Quentin Hartman qhartman at direwolfdigital.com
Sat Sep 13 00:39:28 JST 2014

I have an application that has a pair of replicating Postgres 9.2 servers,
that are accessed via a couple pgpool 3.3.3 boxes that behind an HA proxy
box. The setup generally works well, but after some amount of time under
high load, the pgpool boxes will sometimes stop responding. They seem
healthy at a system level, but if you try to connect to a box in this
state, it will open a connection but never present the expected login
dialog. I've connected strace to an instance in this state, and it doesn't
seem to be doing anything at all. It seems to be watching a couple of
particular inodes for activity, but that's it. A functional but idle
instance shows many more system calls happening. Connecting to child pids
shows even less activity. They do not respond to HUPs or TERMs as far as I
can tell, and the normal "pgpool stop" also does not work. The only way
I've found to stop the processes once in this state is the good ol' kill -9.

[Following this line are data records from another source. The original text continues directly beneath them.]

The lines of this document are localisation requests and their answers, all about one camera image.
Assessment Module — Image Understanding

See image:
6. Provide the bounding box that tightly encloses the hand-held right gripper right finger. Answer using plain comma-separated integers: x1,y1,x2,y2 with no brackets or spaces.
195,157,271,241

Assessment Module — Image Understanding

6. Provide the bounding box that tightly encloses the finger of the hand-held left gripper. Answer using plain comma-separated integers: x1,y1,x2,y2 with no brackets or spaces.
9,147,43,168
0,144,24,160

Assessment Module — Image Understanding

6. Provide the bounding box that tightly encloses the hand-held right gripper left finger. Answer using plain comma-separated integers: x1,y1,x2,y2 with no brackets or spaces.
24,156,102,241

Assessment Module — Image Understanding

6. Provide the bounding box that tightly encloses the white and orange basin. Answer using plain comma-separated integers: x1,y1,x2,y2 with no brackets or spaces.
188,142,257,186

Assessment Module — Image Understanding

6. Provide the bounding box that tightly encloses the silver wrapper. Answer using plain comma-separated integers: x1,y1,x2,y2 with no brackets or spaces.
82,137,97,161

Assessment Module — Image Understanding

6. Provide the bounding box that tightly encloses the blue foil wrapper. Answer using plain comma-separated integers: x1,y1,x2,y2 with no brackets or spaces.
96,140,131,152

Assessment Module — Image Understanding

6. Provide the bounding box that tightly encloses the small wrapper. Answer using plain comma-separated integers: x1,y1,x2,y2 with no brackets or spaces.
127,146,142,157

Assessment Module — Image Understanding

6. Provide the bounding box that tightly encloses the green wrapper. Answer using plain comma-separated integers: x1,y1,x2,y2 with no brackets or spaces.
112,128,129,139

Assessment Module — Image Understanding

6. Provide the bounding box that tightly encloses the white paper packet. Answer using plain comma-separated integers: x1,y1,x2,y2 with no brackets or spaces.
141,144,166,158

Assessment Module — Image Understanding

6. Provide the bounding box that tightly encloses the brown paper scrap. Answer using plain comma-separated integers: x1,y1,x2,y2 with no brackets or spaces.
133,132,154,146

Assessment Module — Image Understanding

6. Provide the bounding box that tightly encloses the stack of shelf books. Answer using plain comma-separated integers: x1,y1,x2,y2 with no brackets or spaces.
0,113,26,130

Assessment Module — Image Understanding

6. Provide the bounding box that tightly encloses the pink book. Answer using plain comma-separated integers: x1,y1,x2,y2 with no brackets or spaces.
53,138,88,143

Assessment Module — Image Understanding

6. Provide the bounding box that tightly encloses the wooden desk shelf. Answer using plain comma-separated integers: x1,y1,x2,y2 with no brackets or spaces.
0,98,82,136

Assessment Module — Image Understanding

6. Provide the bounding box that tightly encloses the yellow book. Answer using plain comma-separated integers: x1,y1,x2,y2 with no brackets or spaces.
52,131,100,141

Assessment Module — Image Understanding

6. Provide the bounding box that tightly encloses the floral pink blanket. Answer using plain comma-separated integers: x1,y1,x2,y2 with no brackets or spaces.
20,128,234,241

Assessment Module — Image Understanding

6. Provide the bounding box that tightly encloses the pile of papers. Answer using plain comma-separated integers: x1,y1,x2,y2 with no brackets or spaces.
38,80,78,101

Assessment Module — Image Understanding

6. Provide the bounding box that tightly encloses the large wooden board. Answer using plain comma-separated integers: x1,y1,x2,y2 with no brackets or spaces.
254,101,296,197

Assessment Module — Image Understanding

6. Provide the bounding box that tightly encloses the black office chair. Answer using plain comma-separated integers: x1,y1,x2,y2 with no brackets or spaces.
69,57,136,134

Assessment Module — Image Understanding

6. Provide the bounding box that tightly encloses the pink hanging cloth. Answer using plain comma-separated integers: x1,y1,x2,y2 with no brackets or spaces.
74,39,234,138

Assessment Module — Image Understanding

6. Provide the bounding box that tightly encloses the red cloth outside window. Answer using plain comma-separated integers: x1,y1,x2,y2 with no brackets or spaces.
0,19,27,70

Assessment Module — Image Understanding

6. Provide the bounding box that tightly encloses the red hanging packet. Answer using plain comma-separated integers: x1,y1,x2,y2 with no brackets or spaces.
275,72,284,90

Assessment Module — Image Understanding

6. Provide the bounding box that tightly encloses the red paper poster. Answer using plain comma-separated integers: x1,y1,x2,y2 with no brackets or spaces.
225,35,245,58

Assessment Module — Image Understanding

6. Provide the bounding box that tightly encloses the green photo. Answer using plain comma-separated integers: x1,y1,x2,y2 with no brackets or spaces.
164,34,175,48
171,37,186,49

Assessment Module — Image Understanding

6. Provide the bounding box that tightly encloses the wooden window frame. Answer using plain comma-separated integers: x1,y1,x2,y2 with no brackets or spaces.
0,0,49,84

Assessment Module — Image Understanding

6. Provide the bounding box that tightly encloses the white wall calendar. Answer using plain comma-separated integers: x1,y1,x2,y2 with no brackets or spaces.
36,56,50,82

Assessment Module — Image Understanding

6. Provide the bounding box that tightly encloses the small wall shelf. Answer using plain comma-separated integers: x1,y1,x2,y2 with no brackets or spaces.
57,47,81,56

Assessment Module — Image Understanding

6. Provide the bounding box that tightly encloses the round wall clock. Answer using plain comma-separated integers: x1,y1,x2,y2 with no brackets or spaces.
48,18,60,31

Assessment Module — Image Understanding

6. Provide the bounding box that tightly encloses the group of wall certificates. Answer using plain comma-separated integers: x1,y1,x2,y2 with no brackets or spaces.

The only interesting log traffic I've seen is this:

"ProcessFrontendResponse: failed to read kind from frontend. frontend
abnormally exited"

Is this a known issue? My searches have not turned up anything. If not,
what is the best information I can provide to help track it down? Note that
we've also seen the DISCARD problem that is apparently fixed in 3.3.4, but
this seems to be a different problem. One of the apparent symptoms of this
problem is a large number sockets stuck in SYN_RECV state, but I'm not
certain it's related.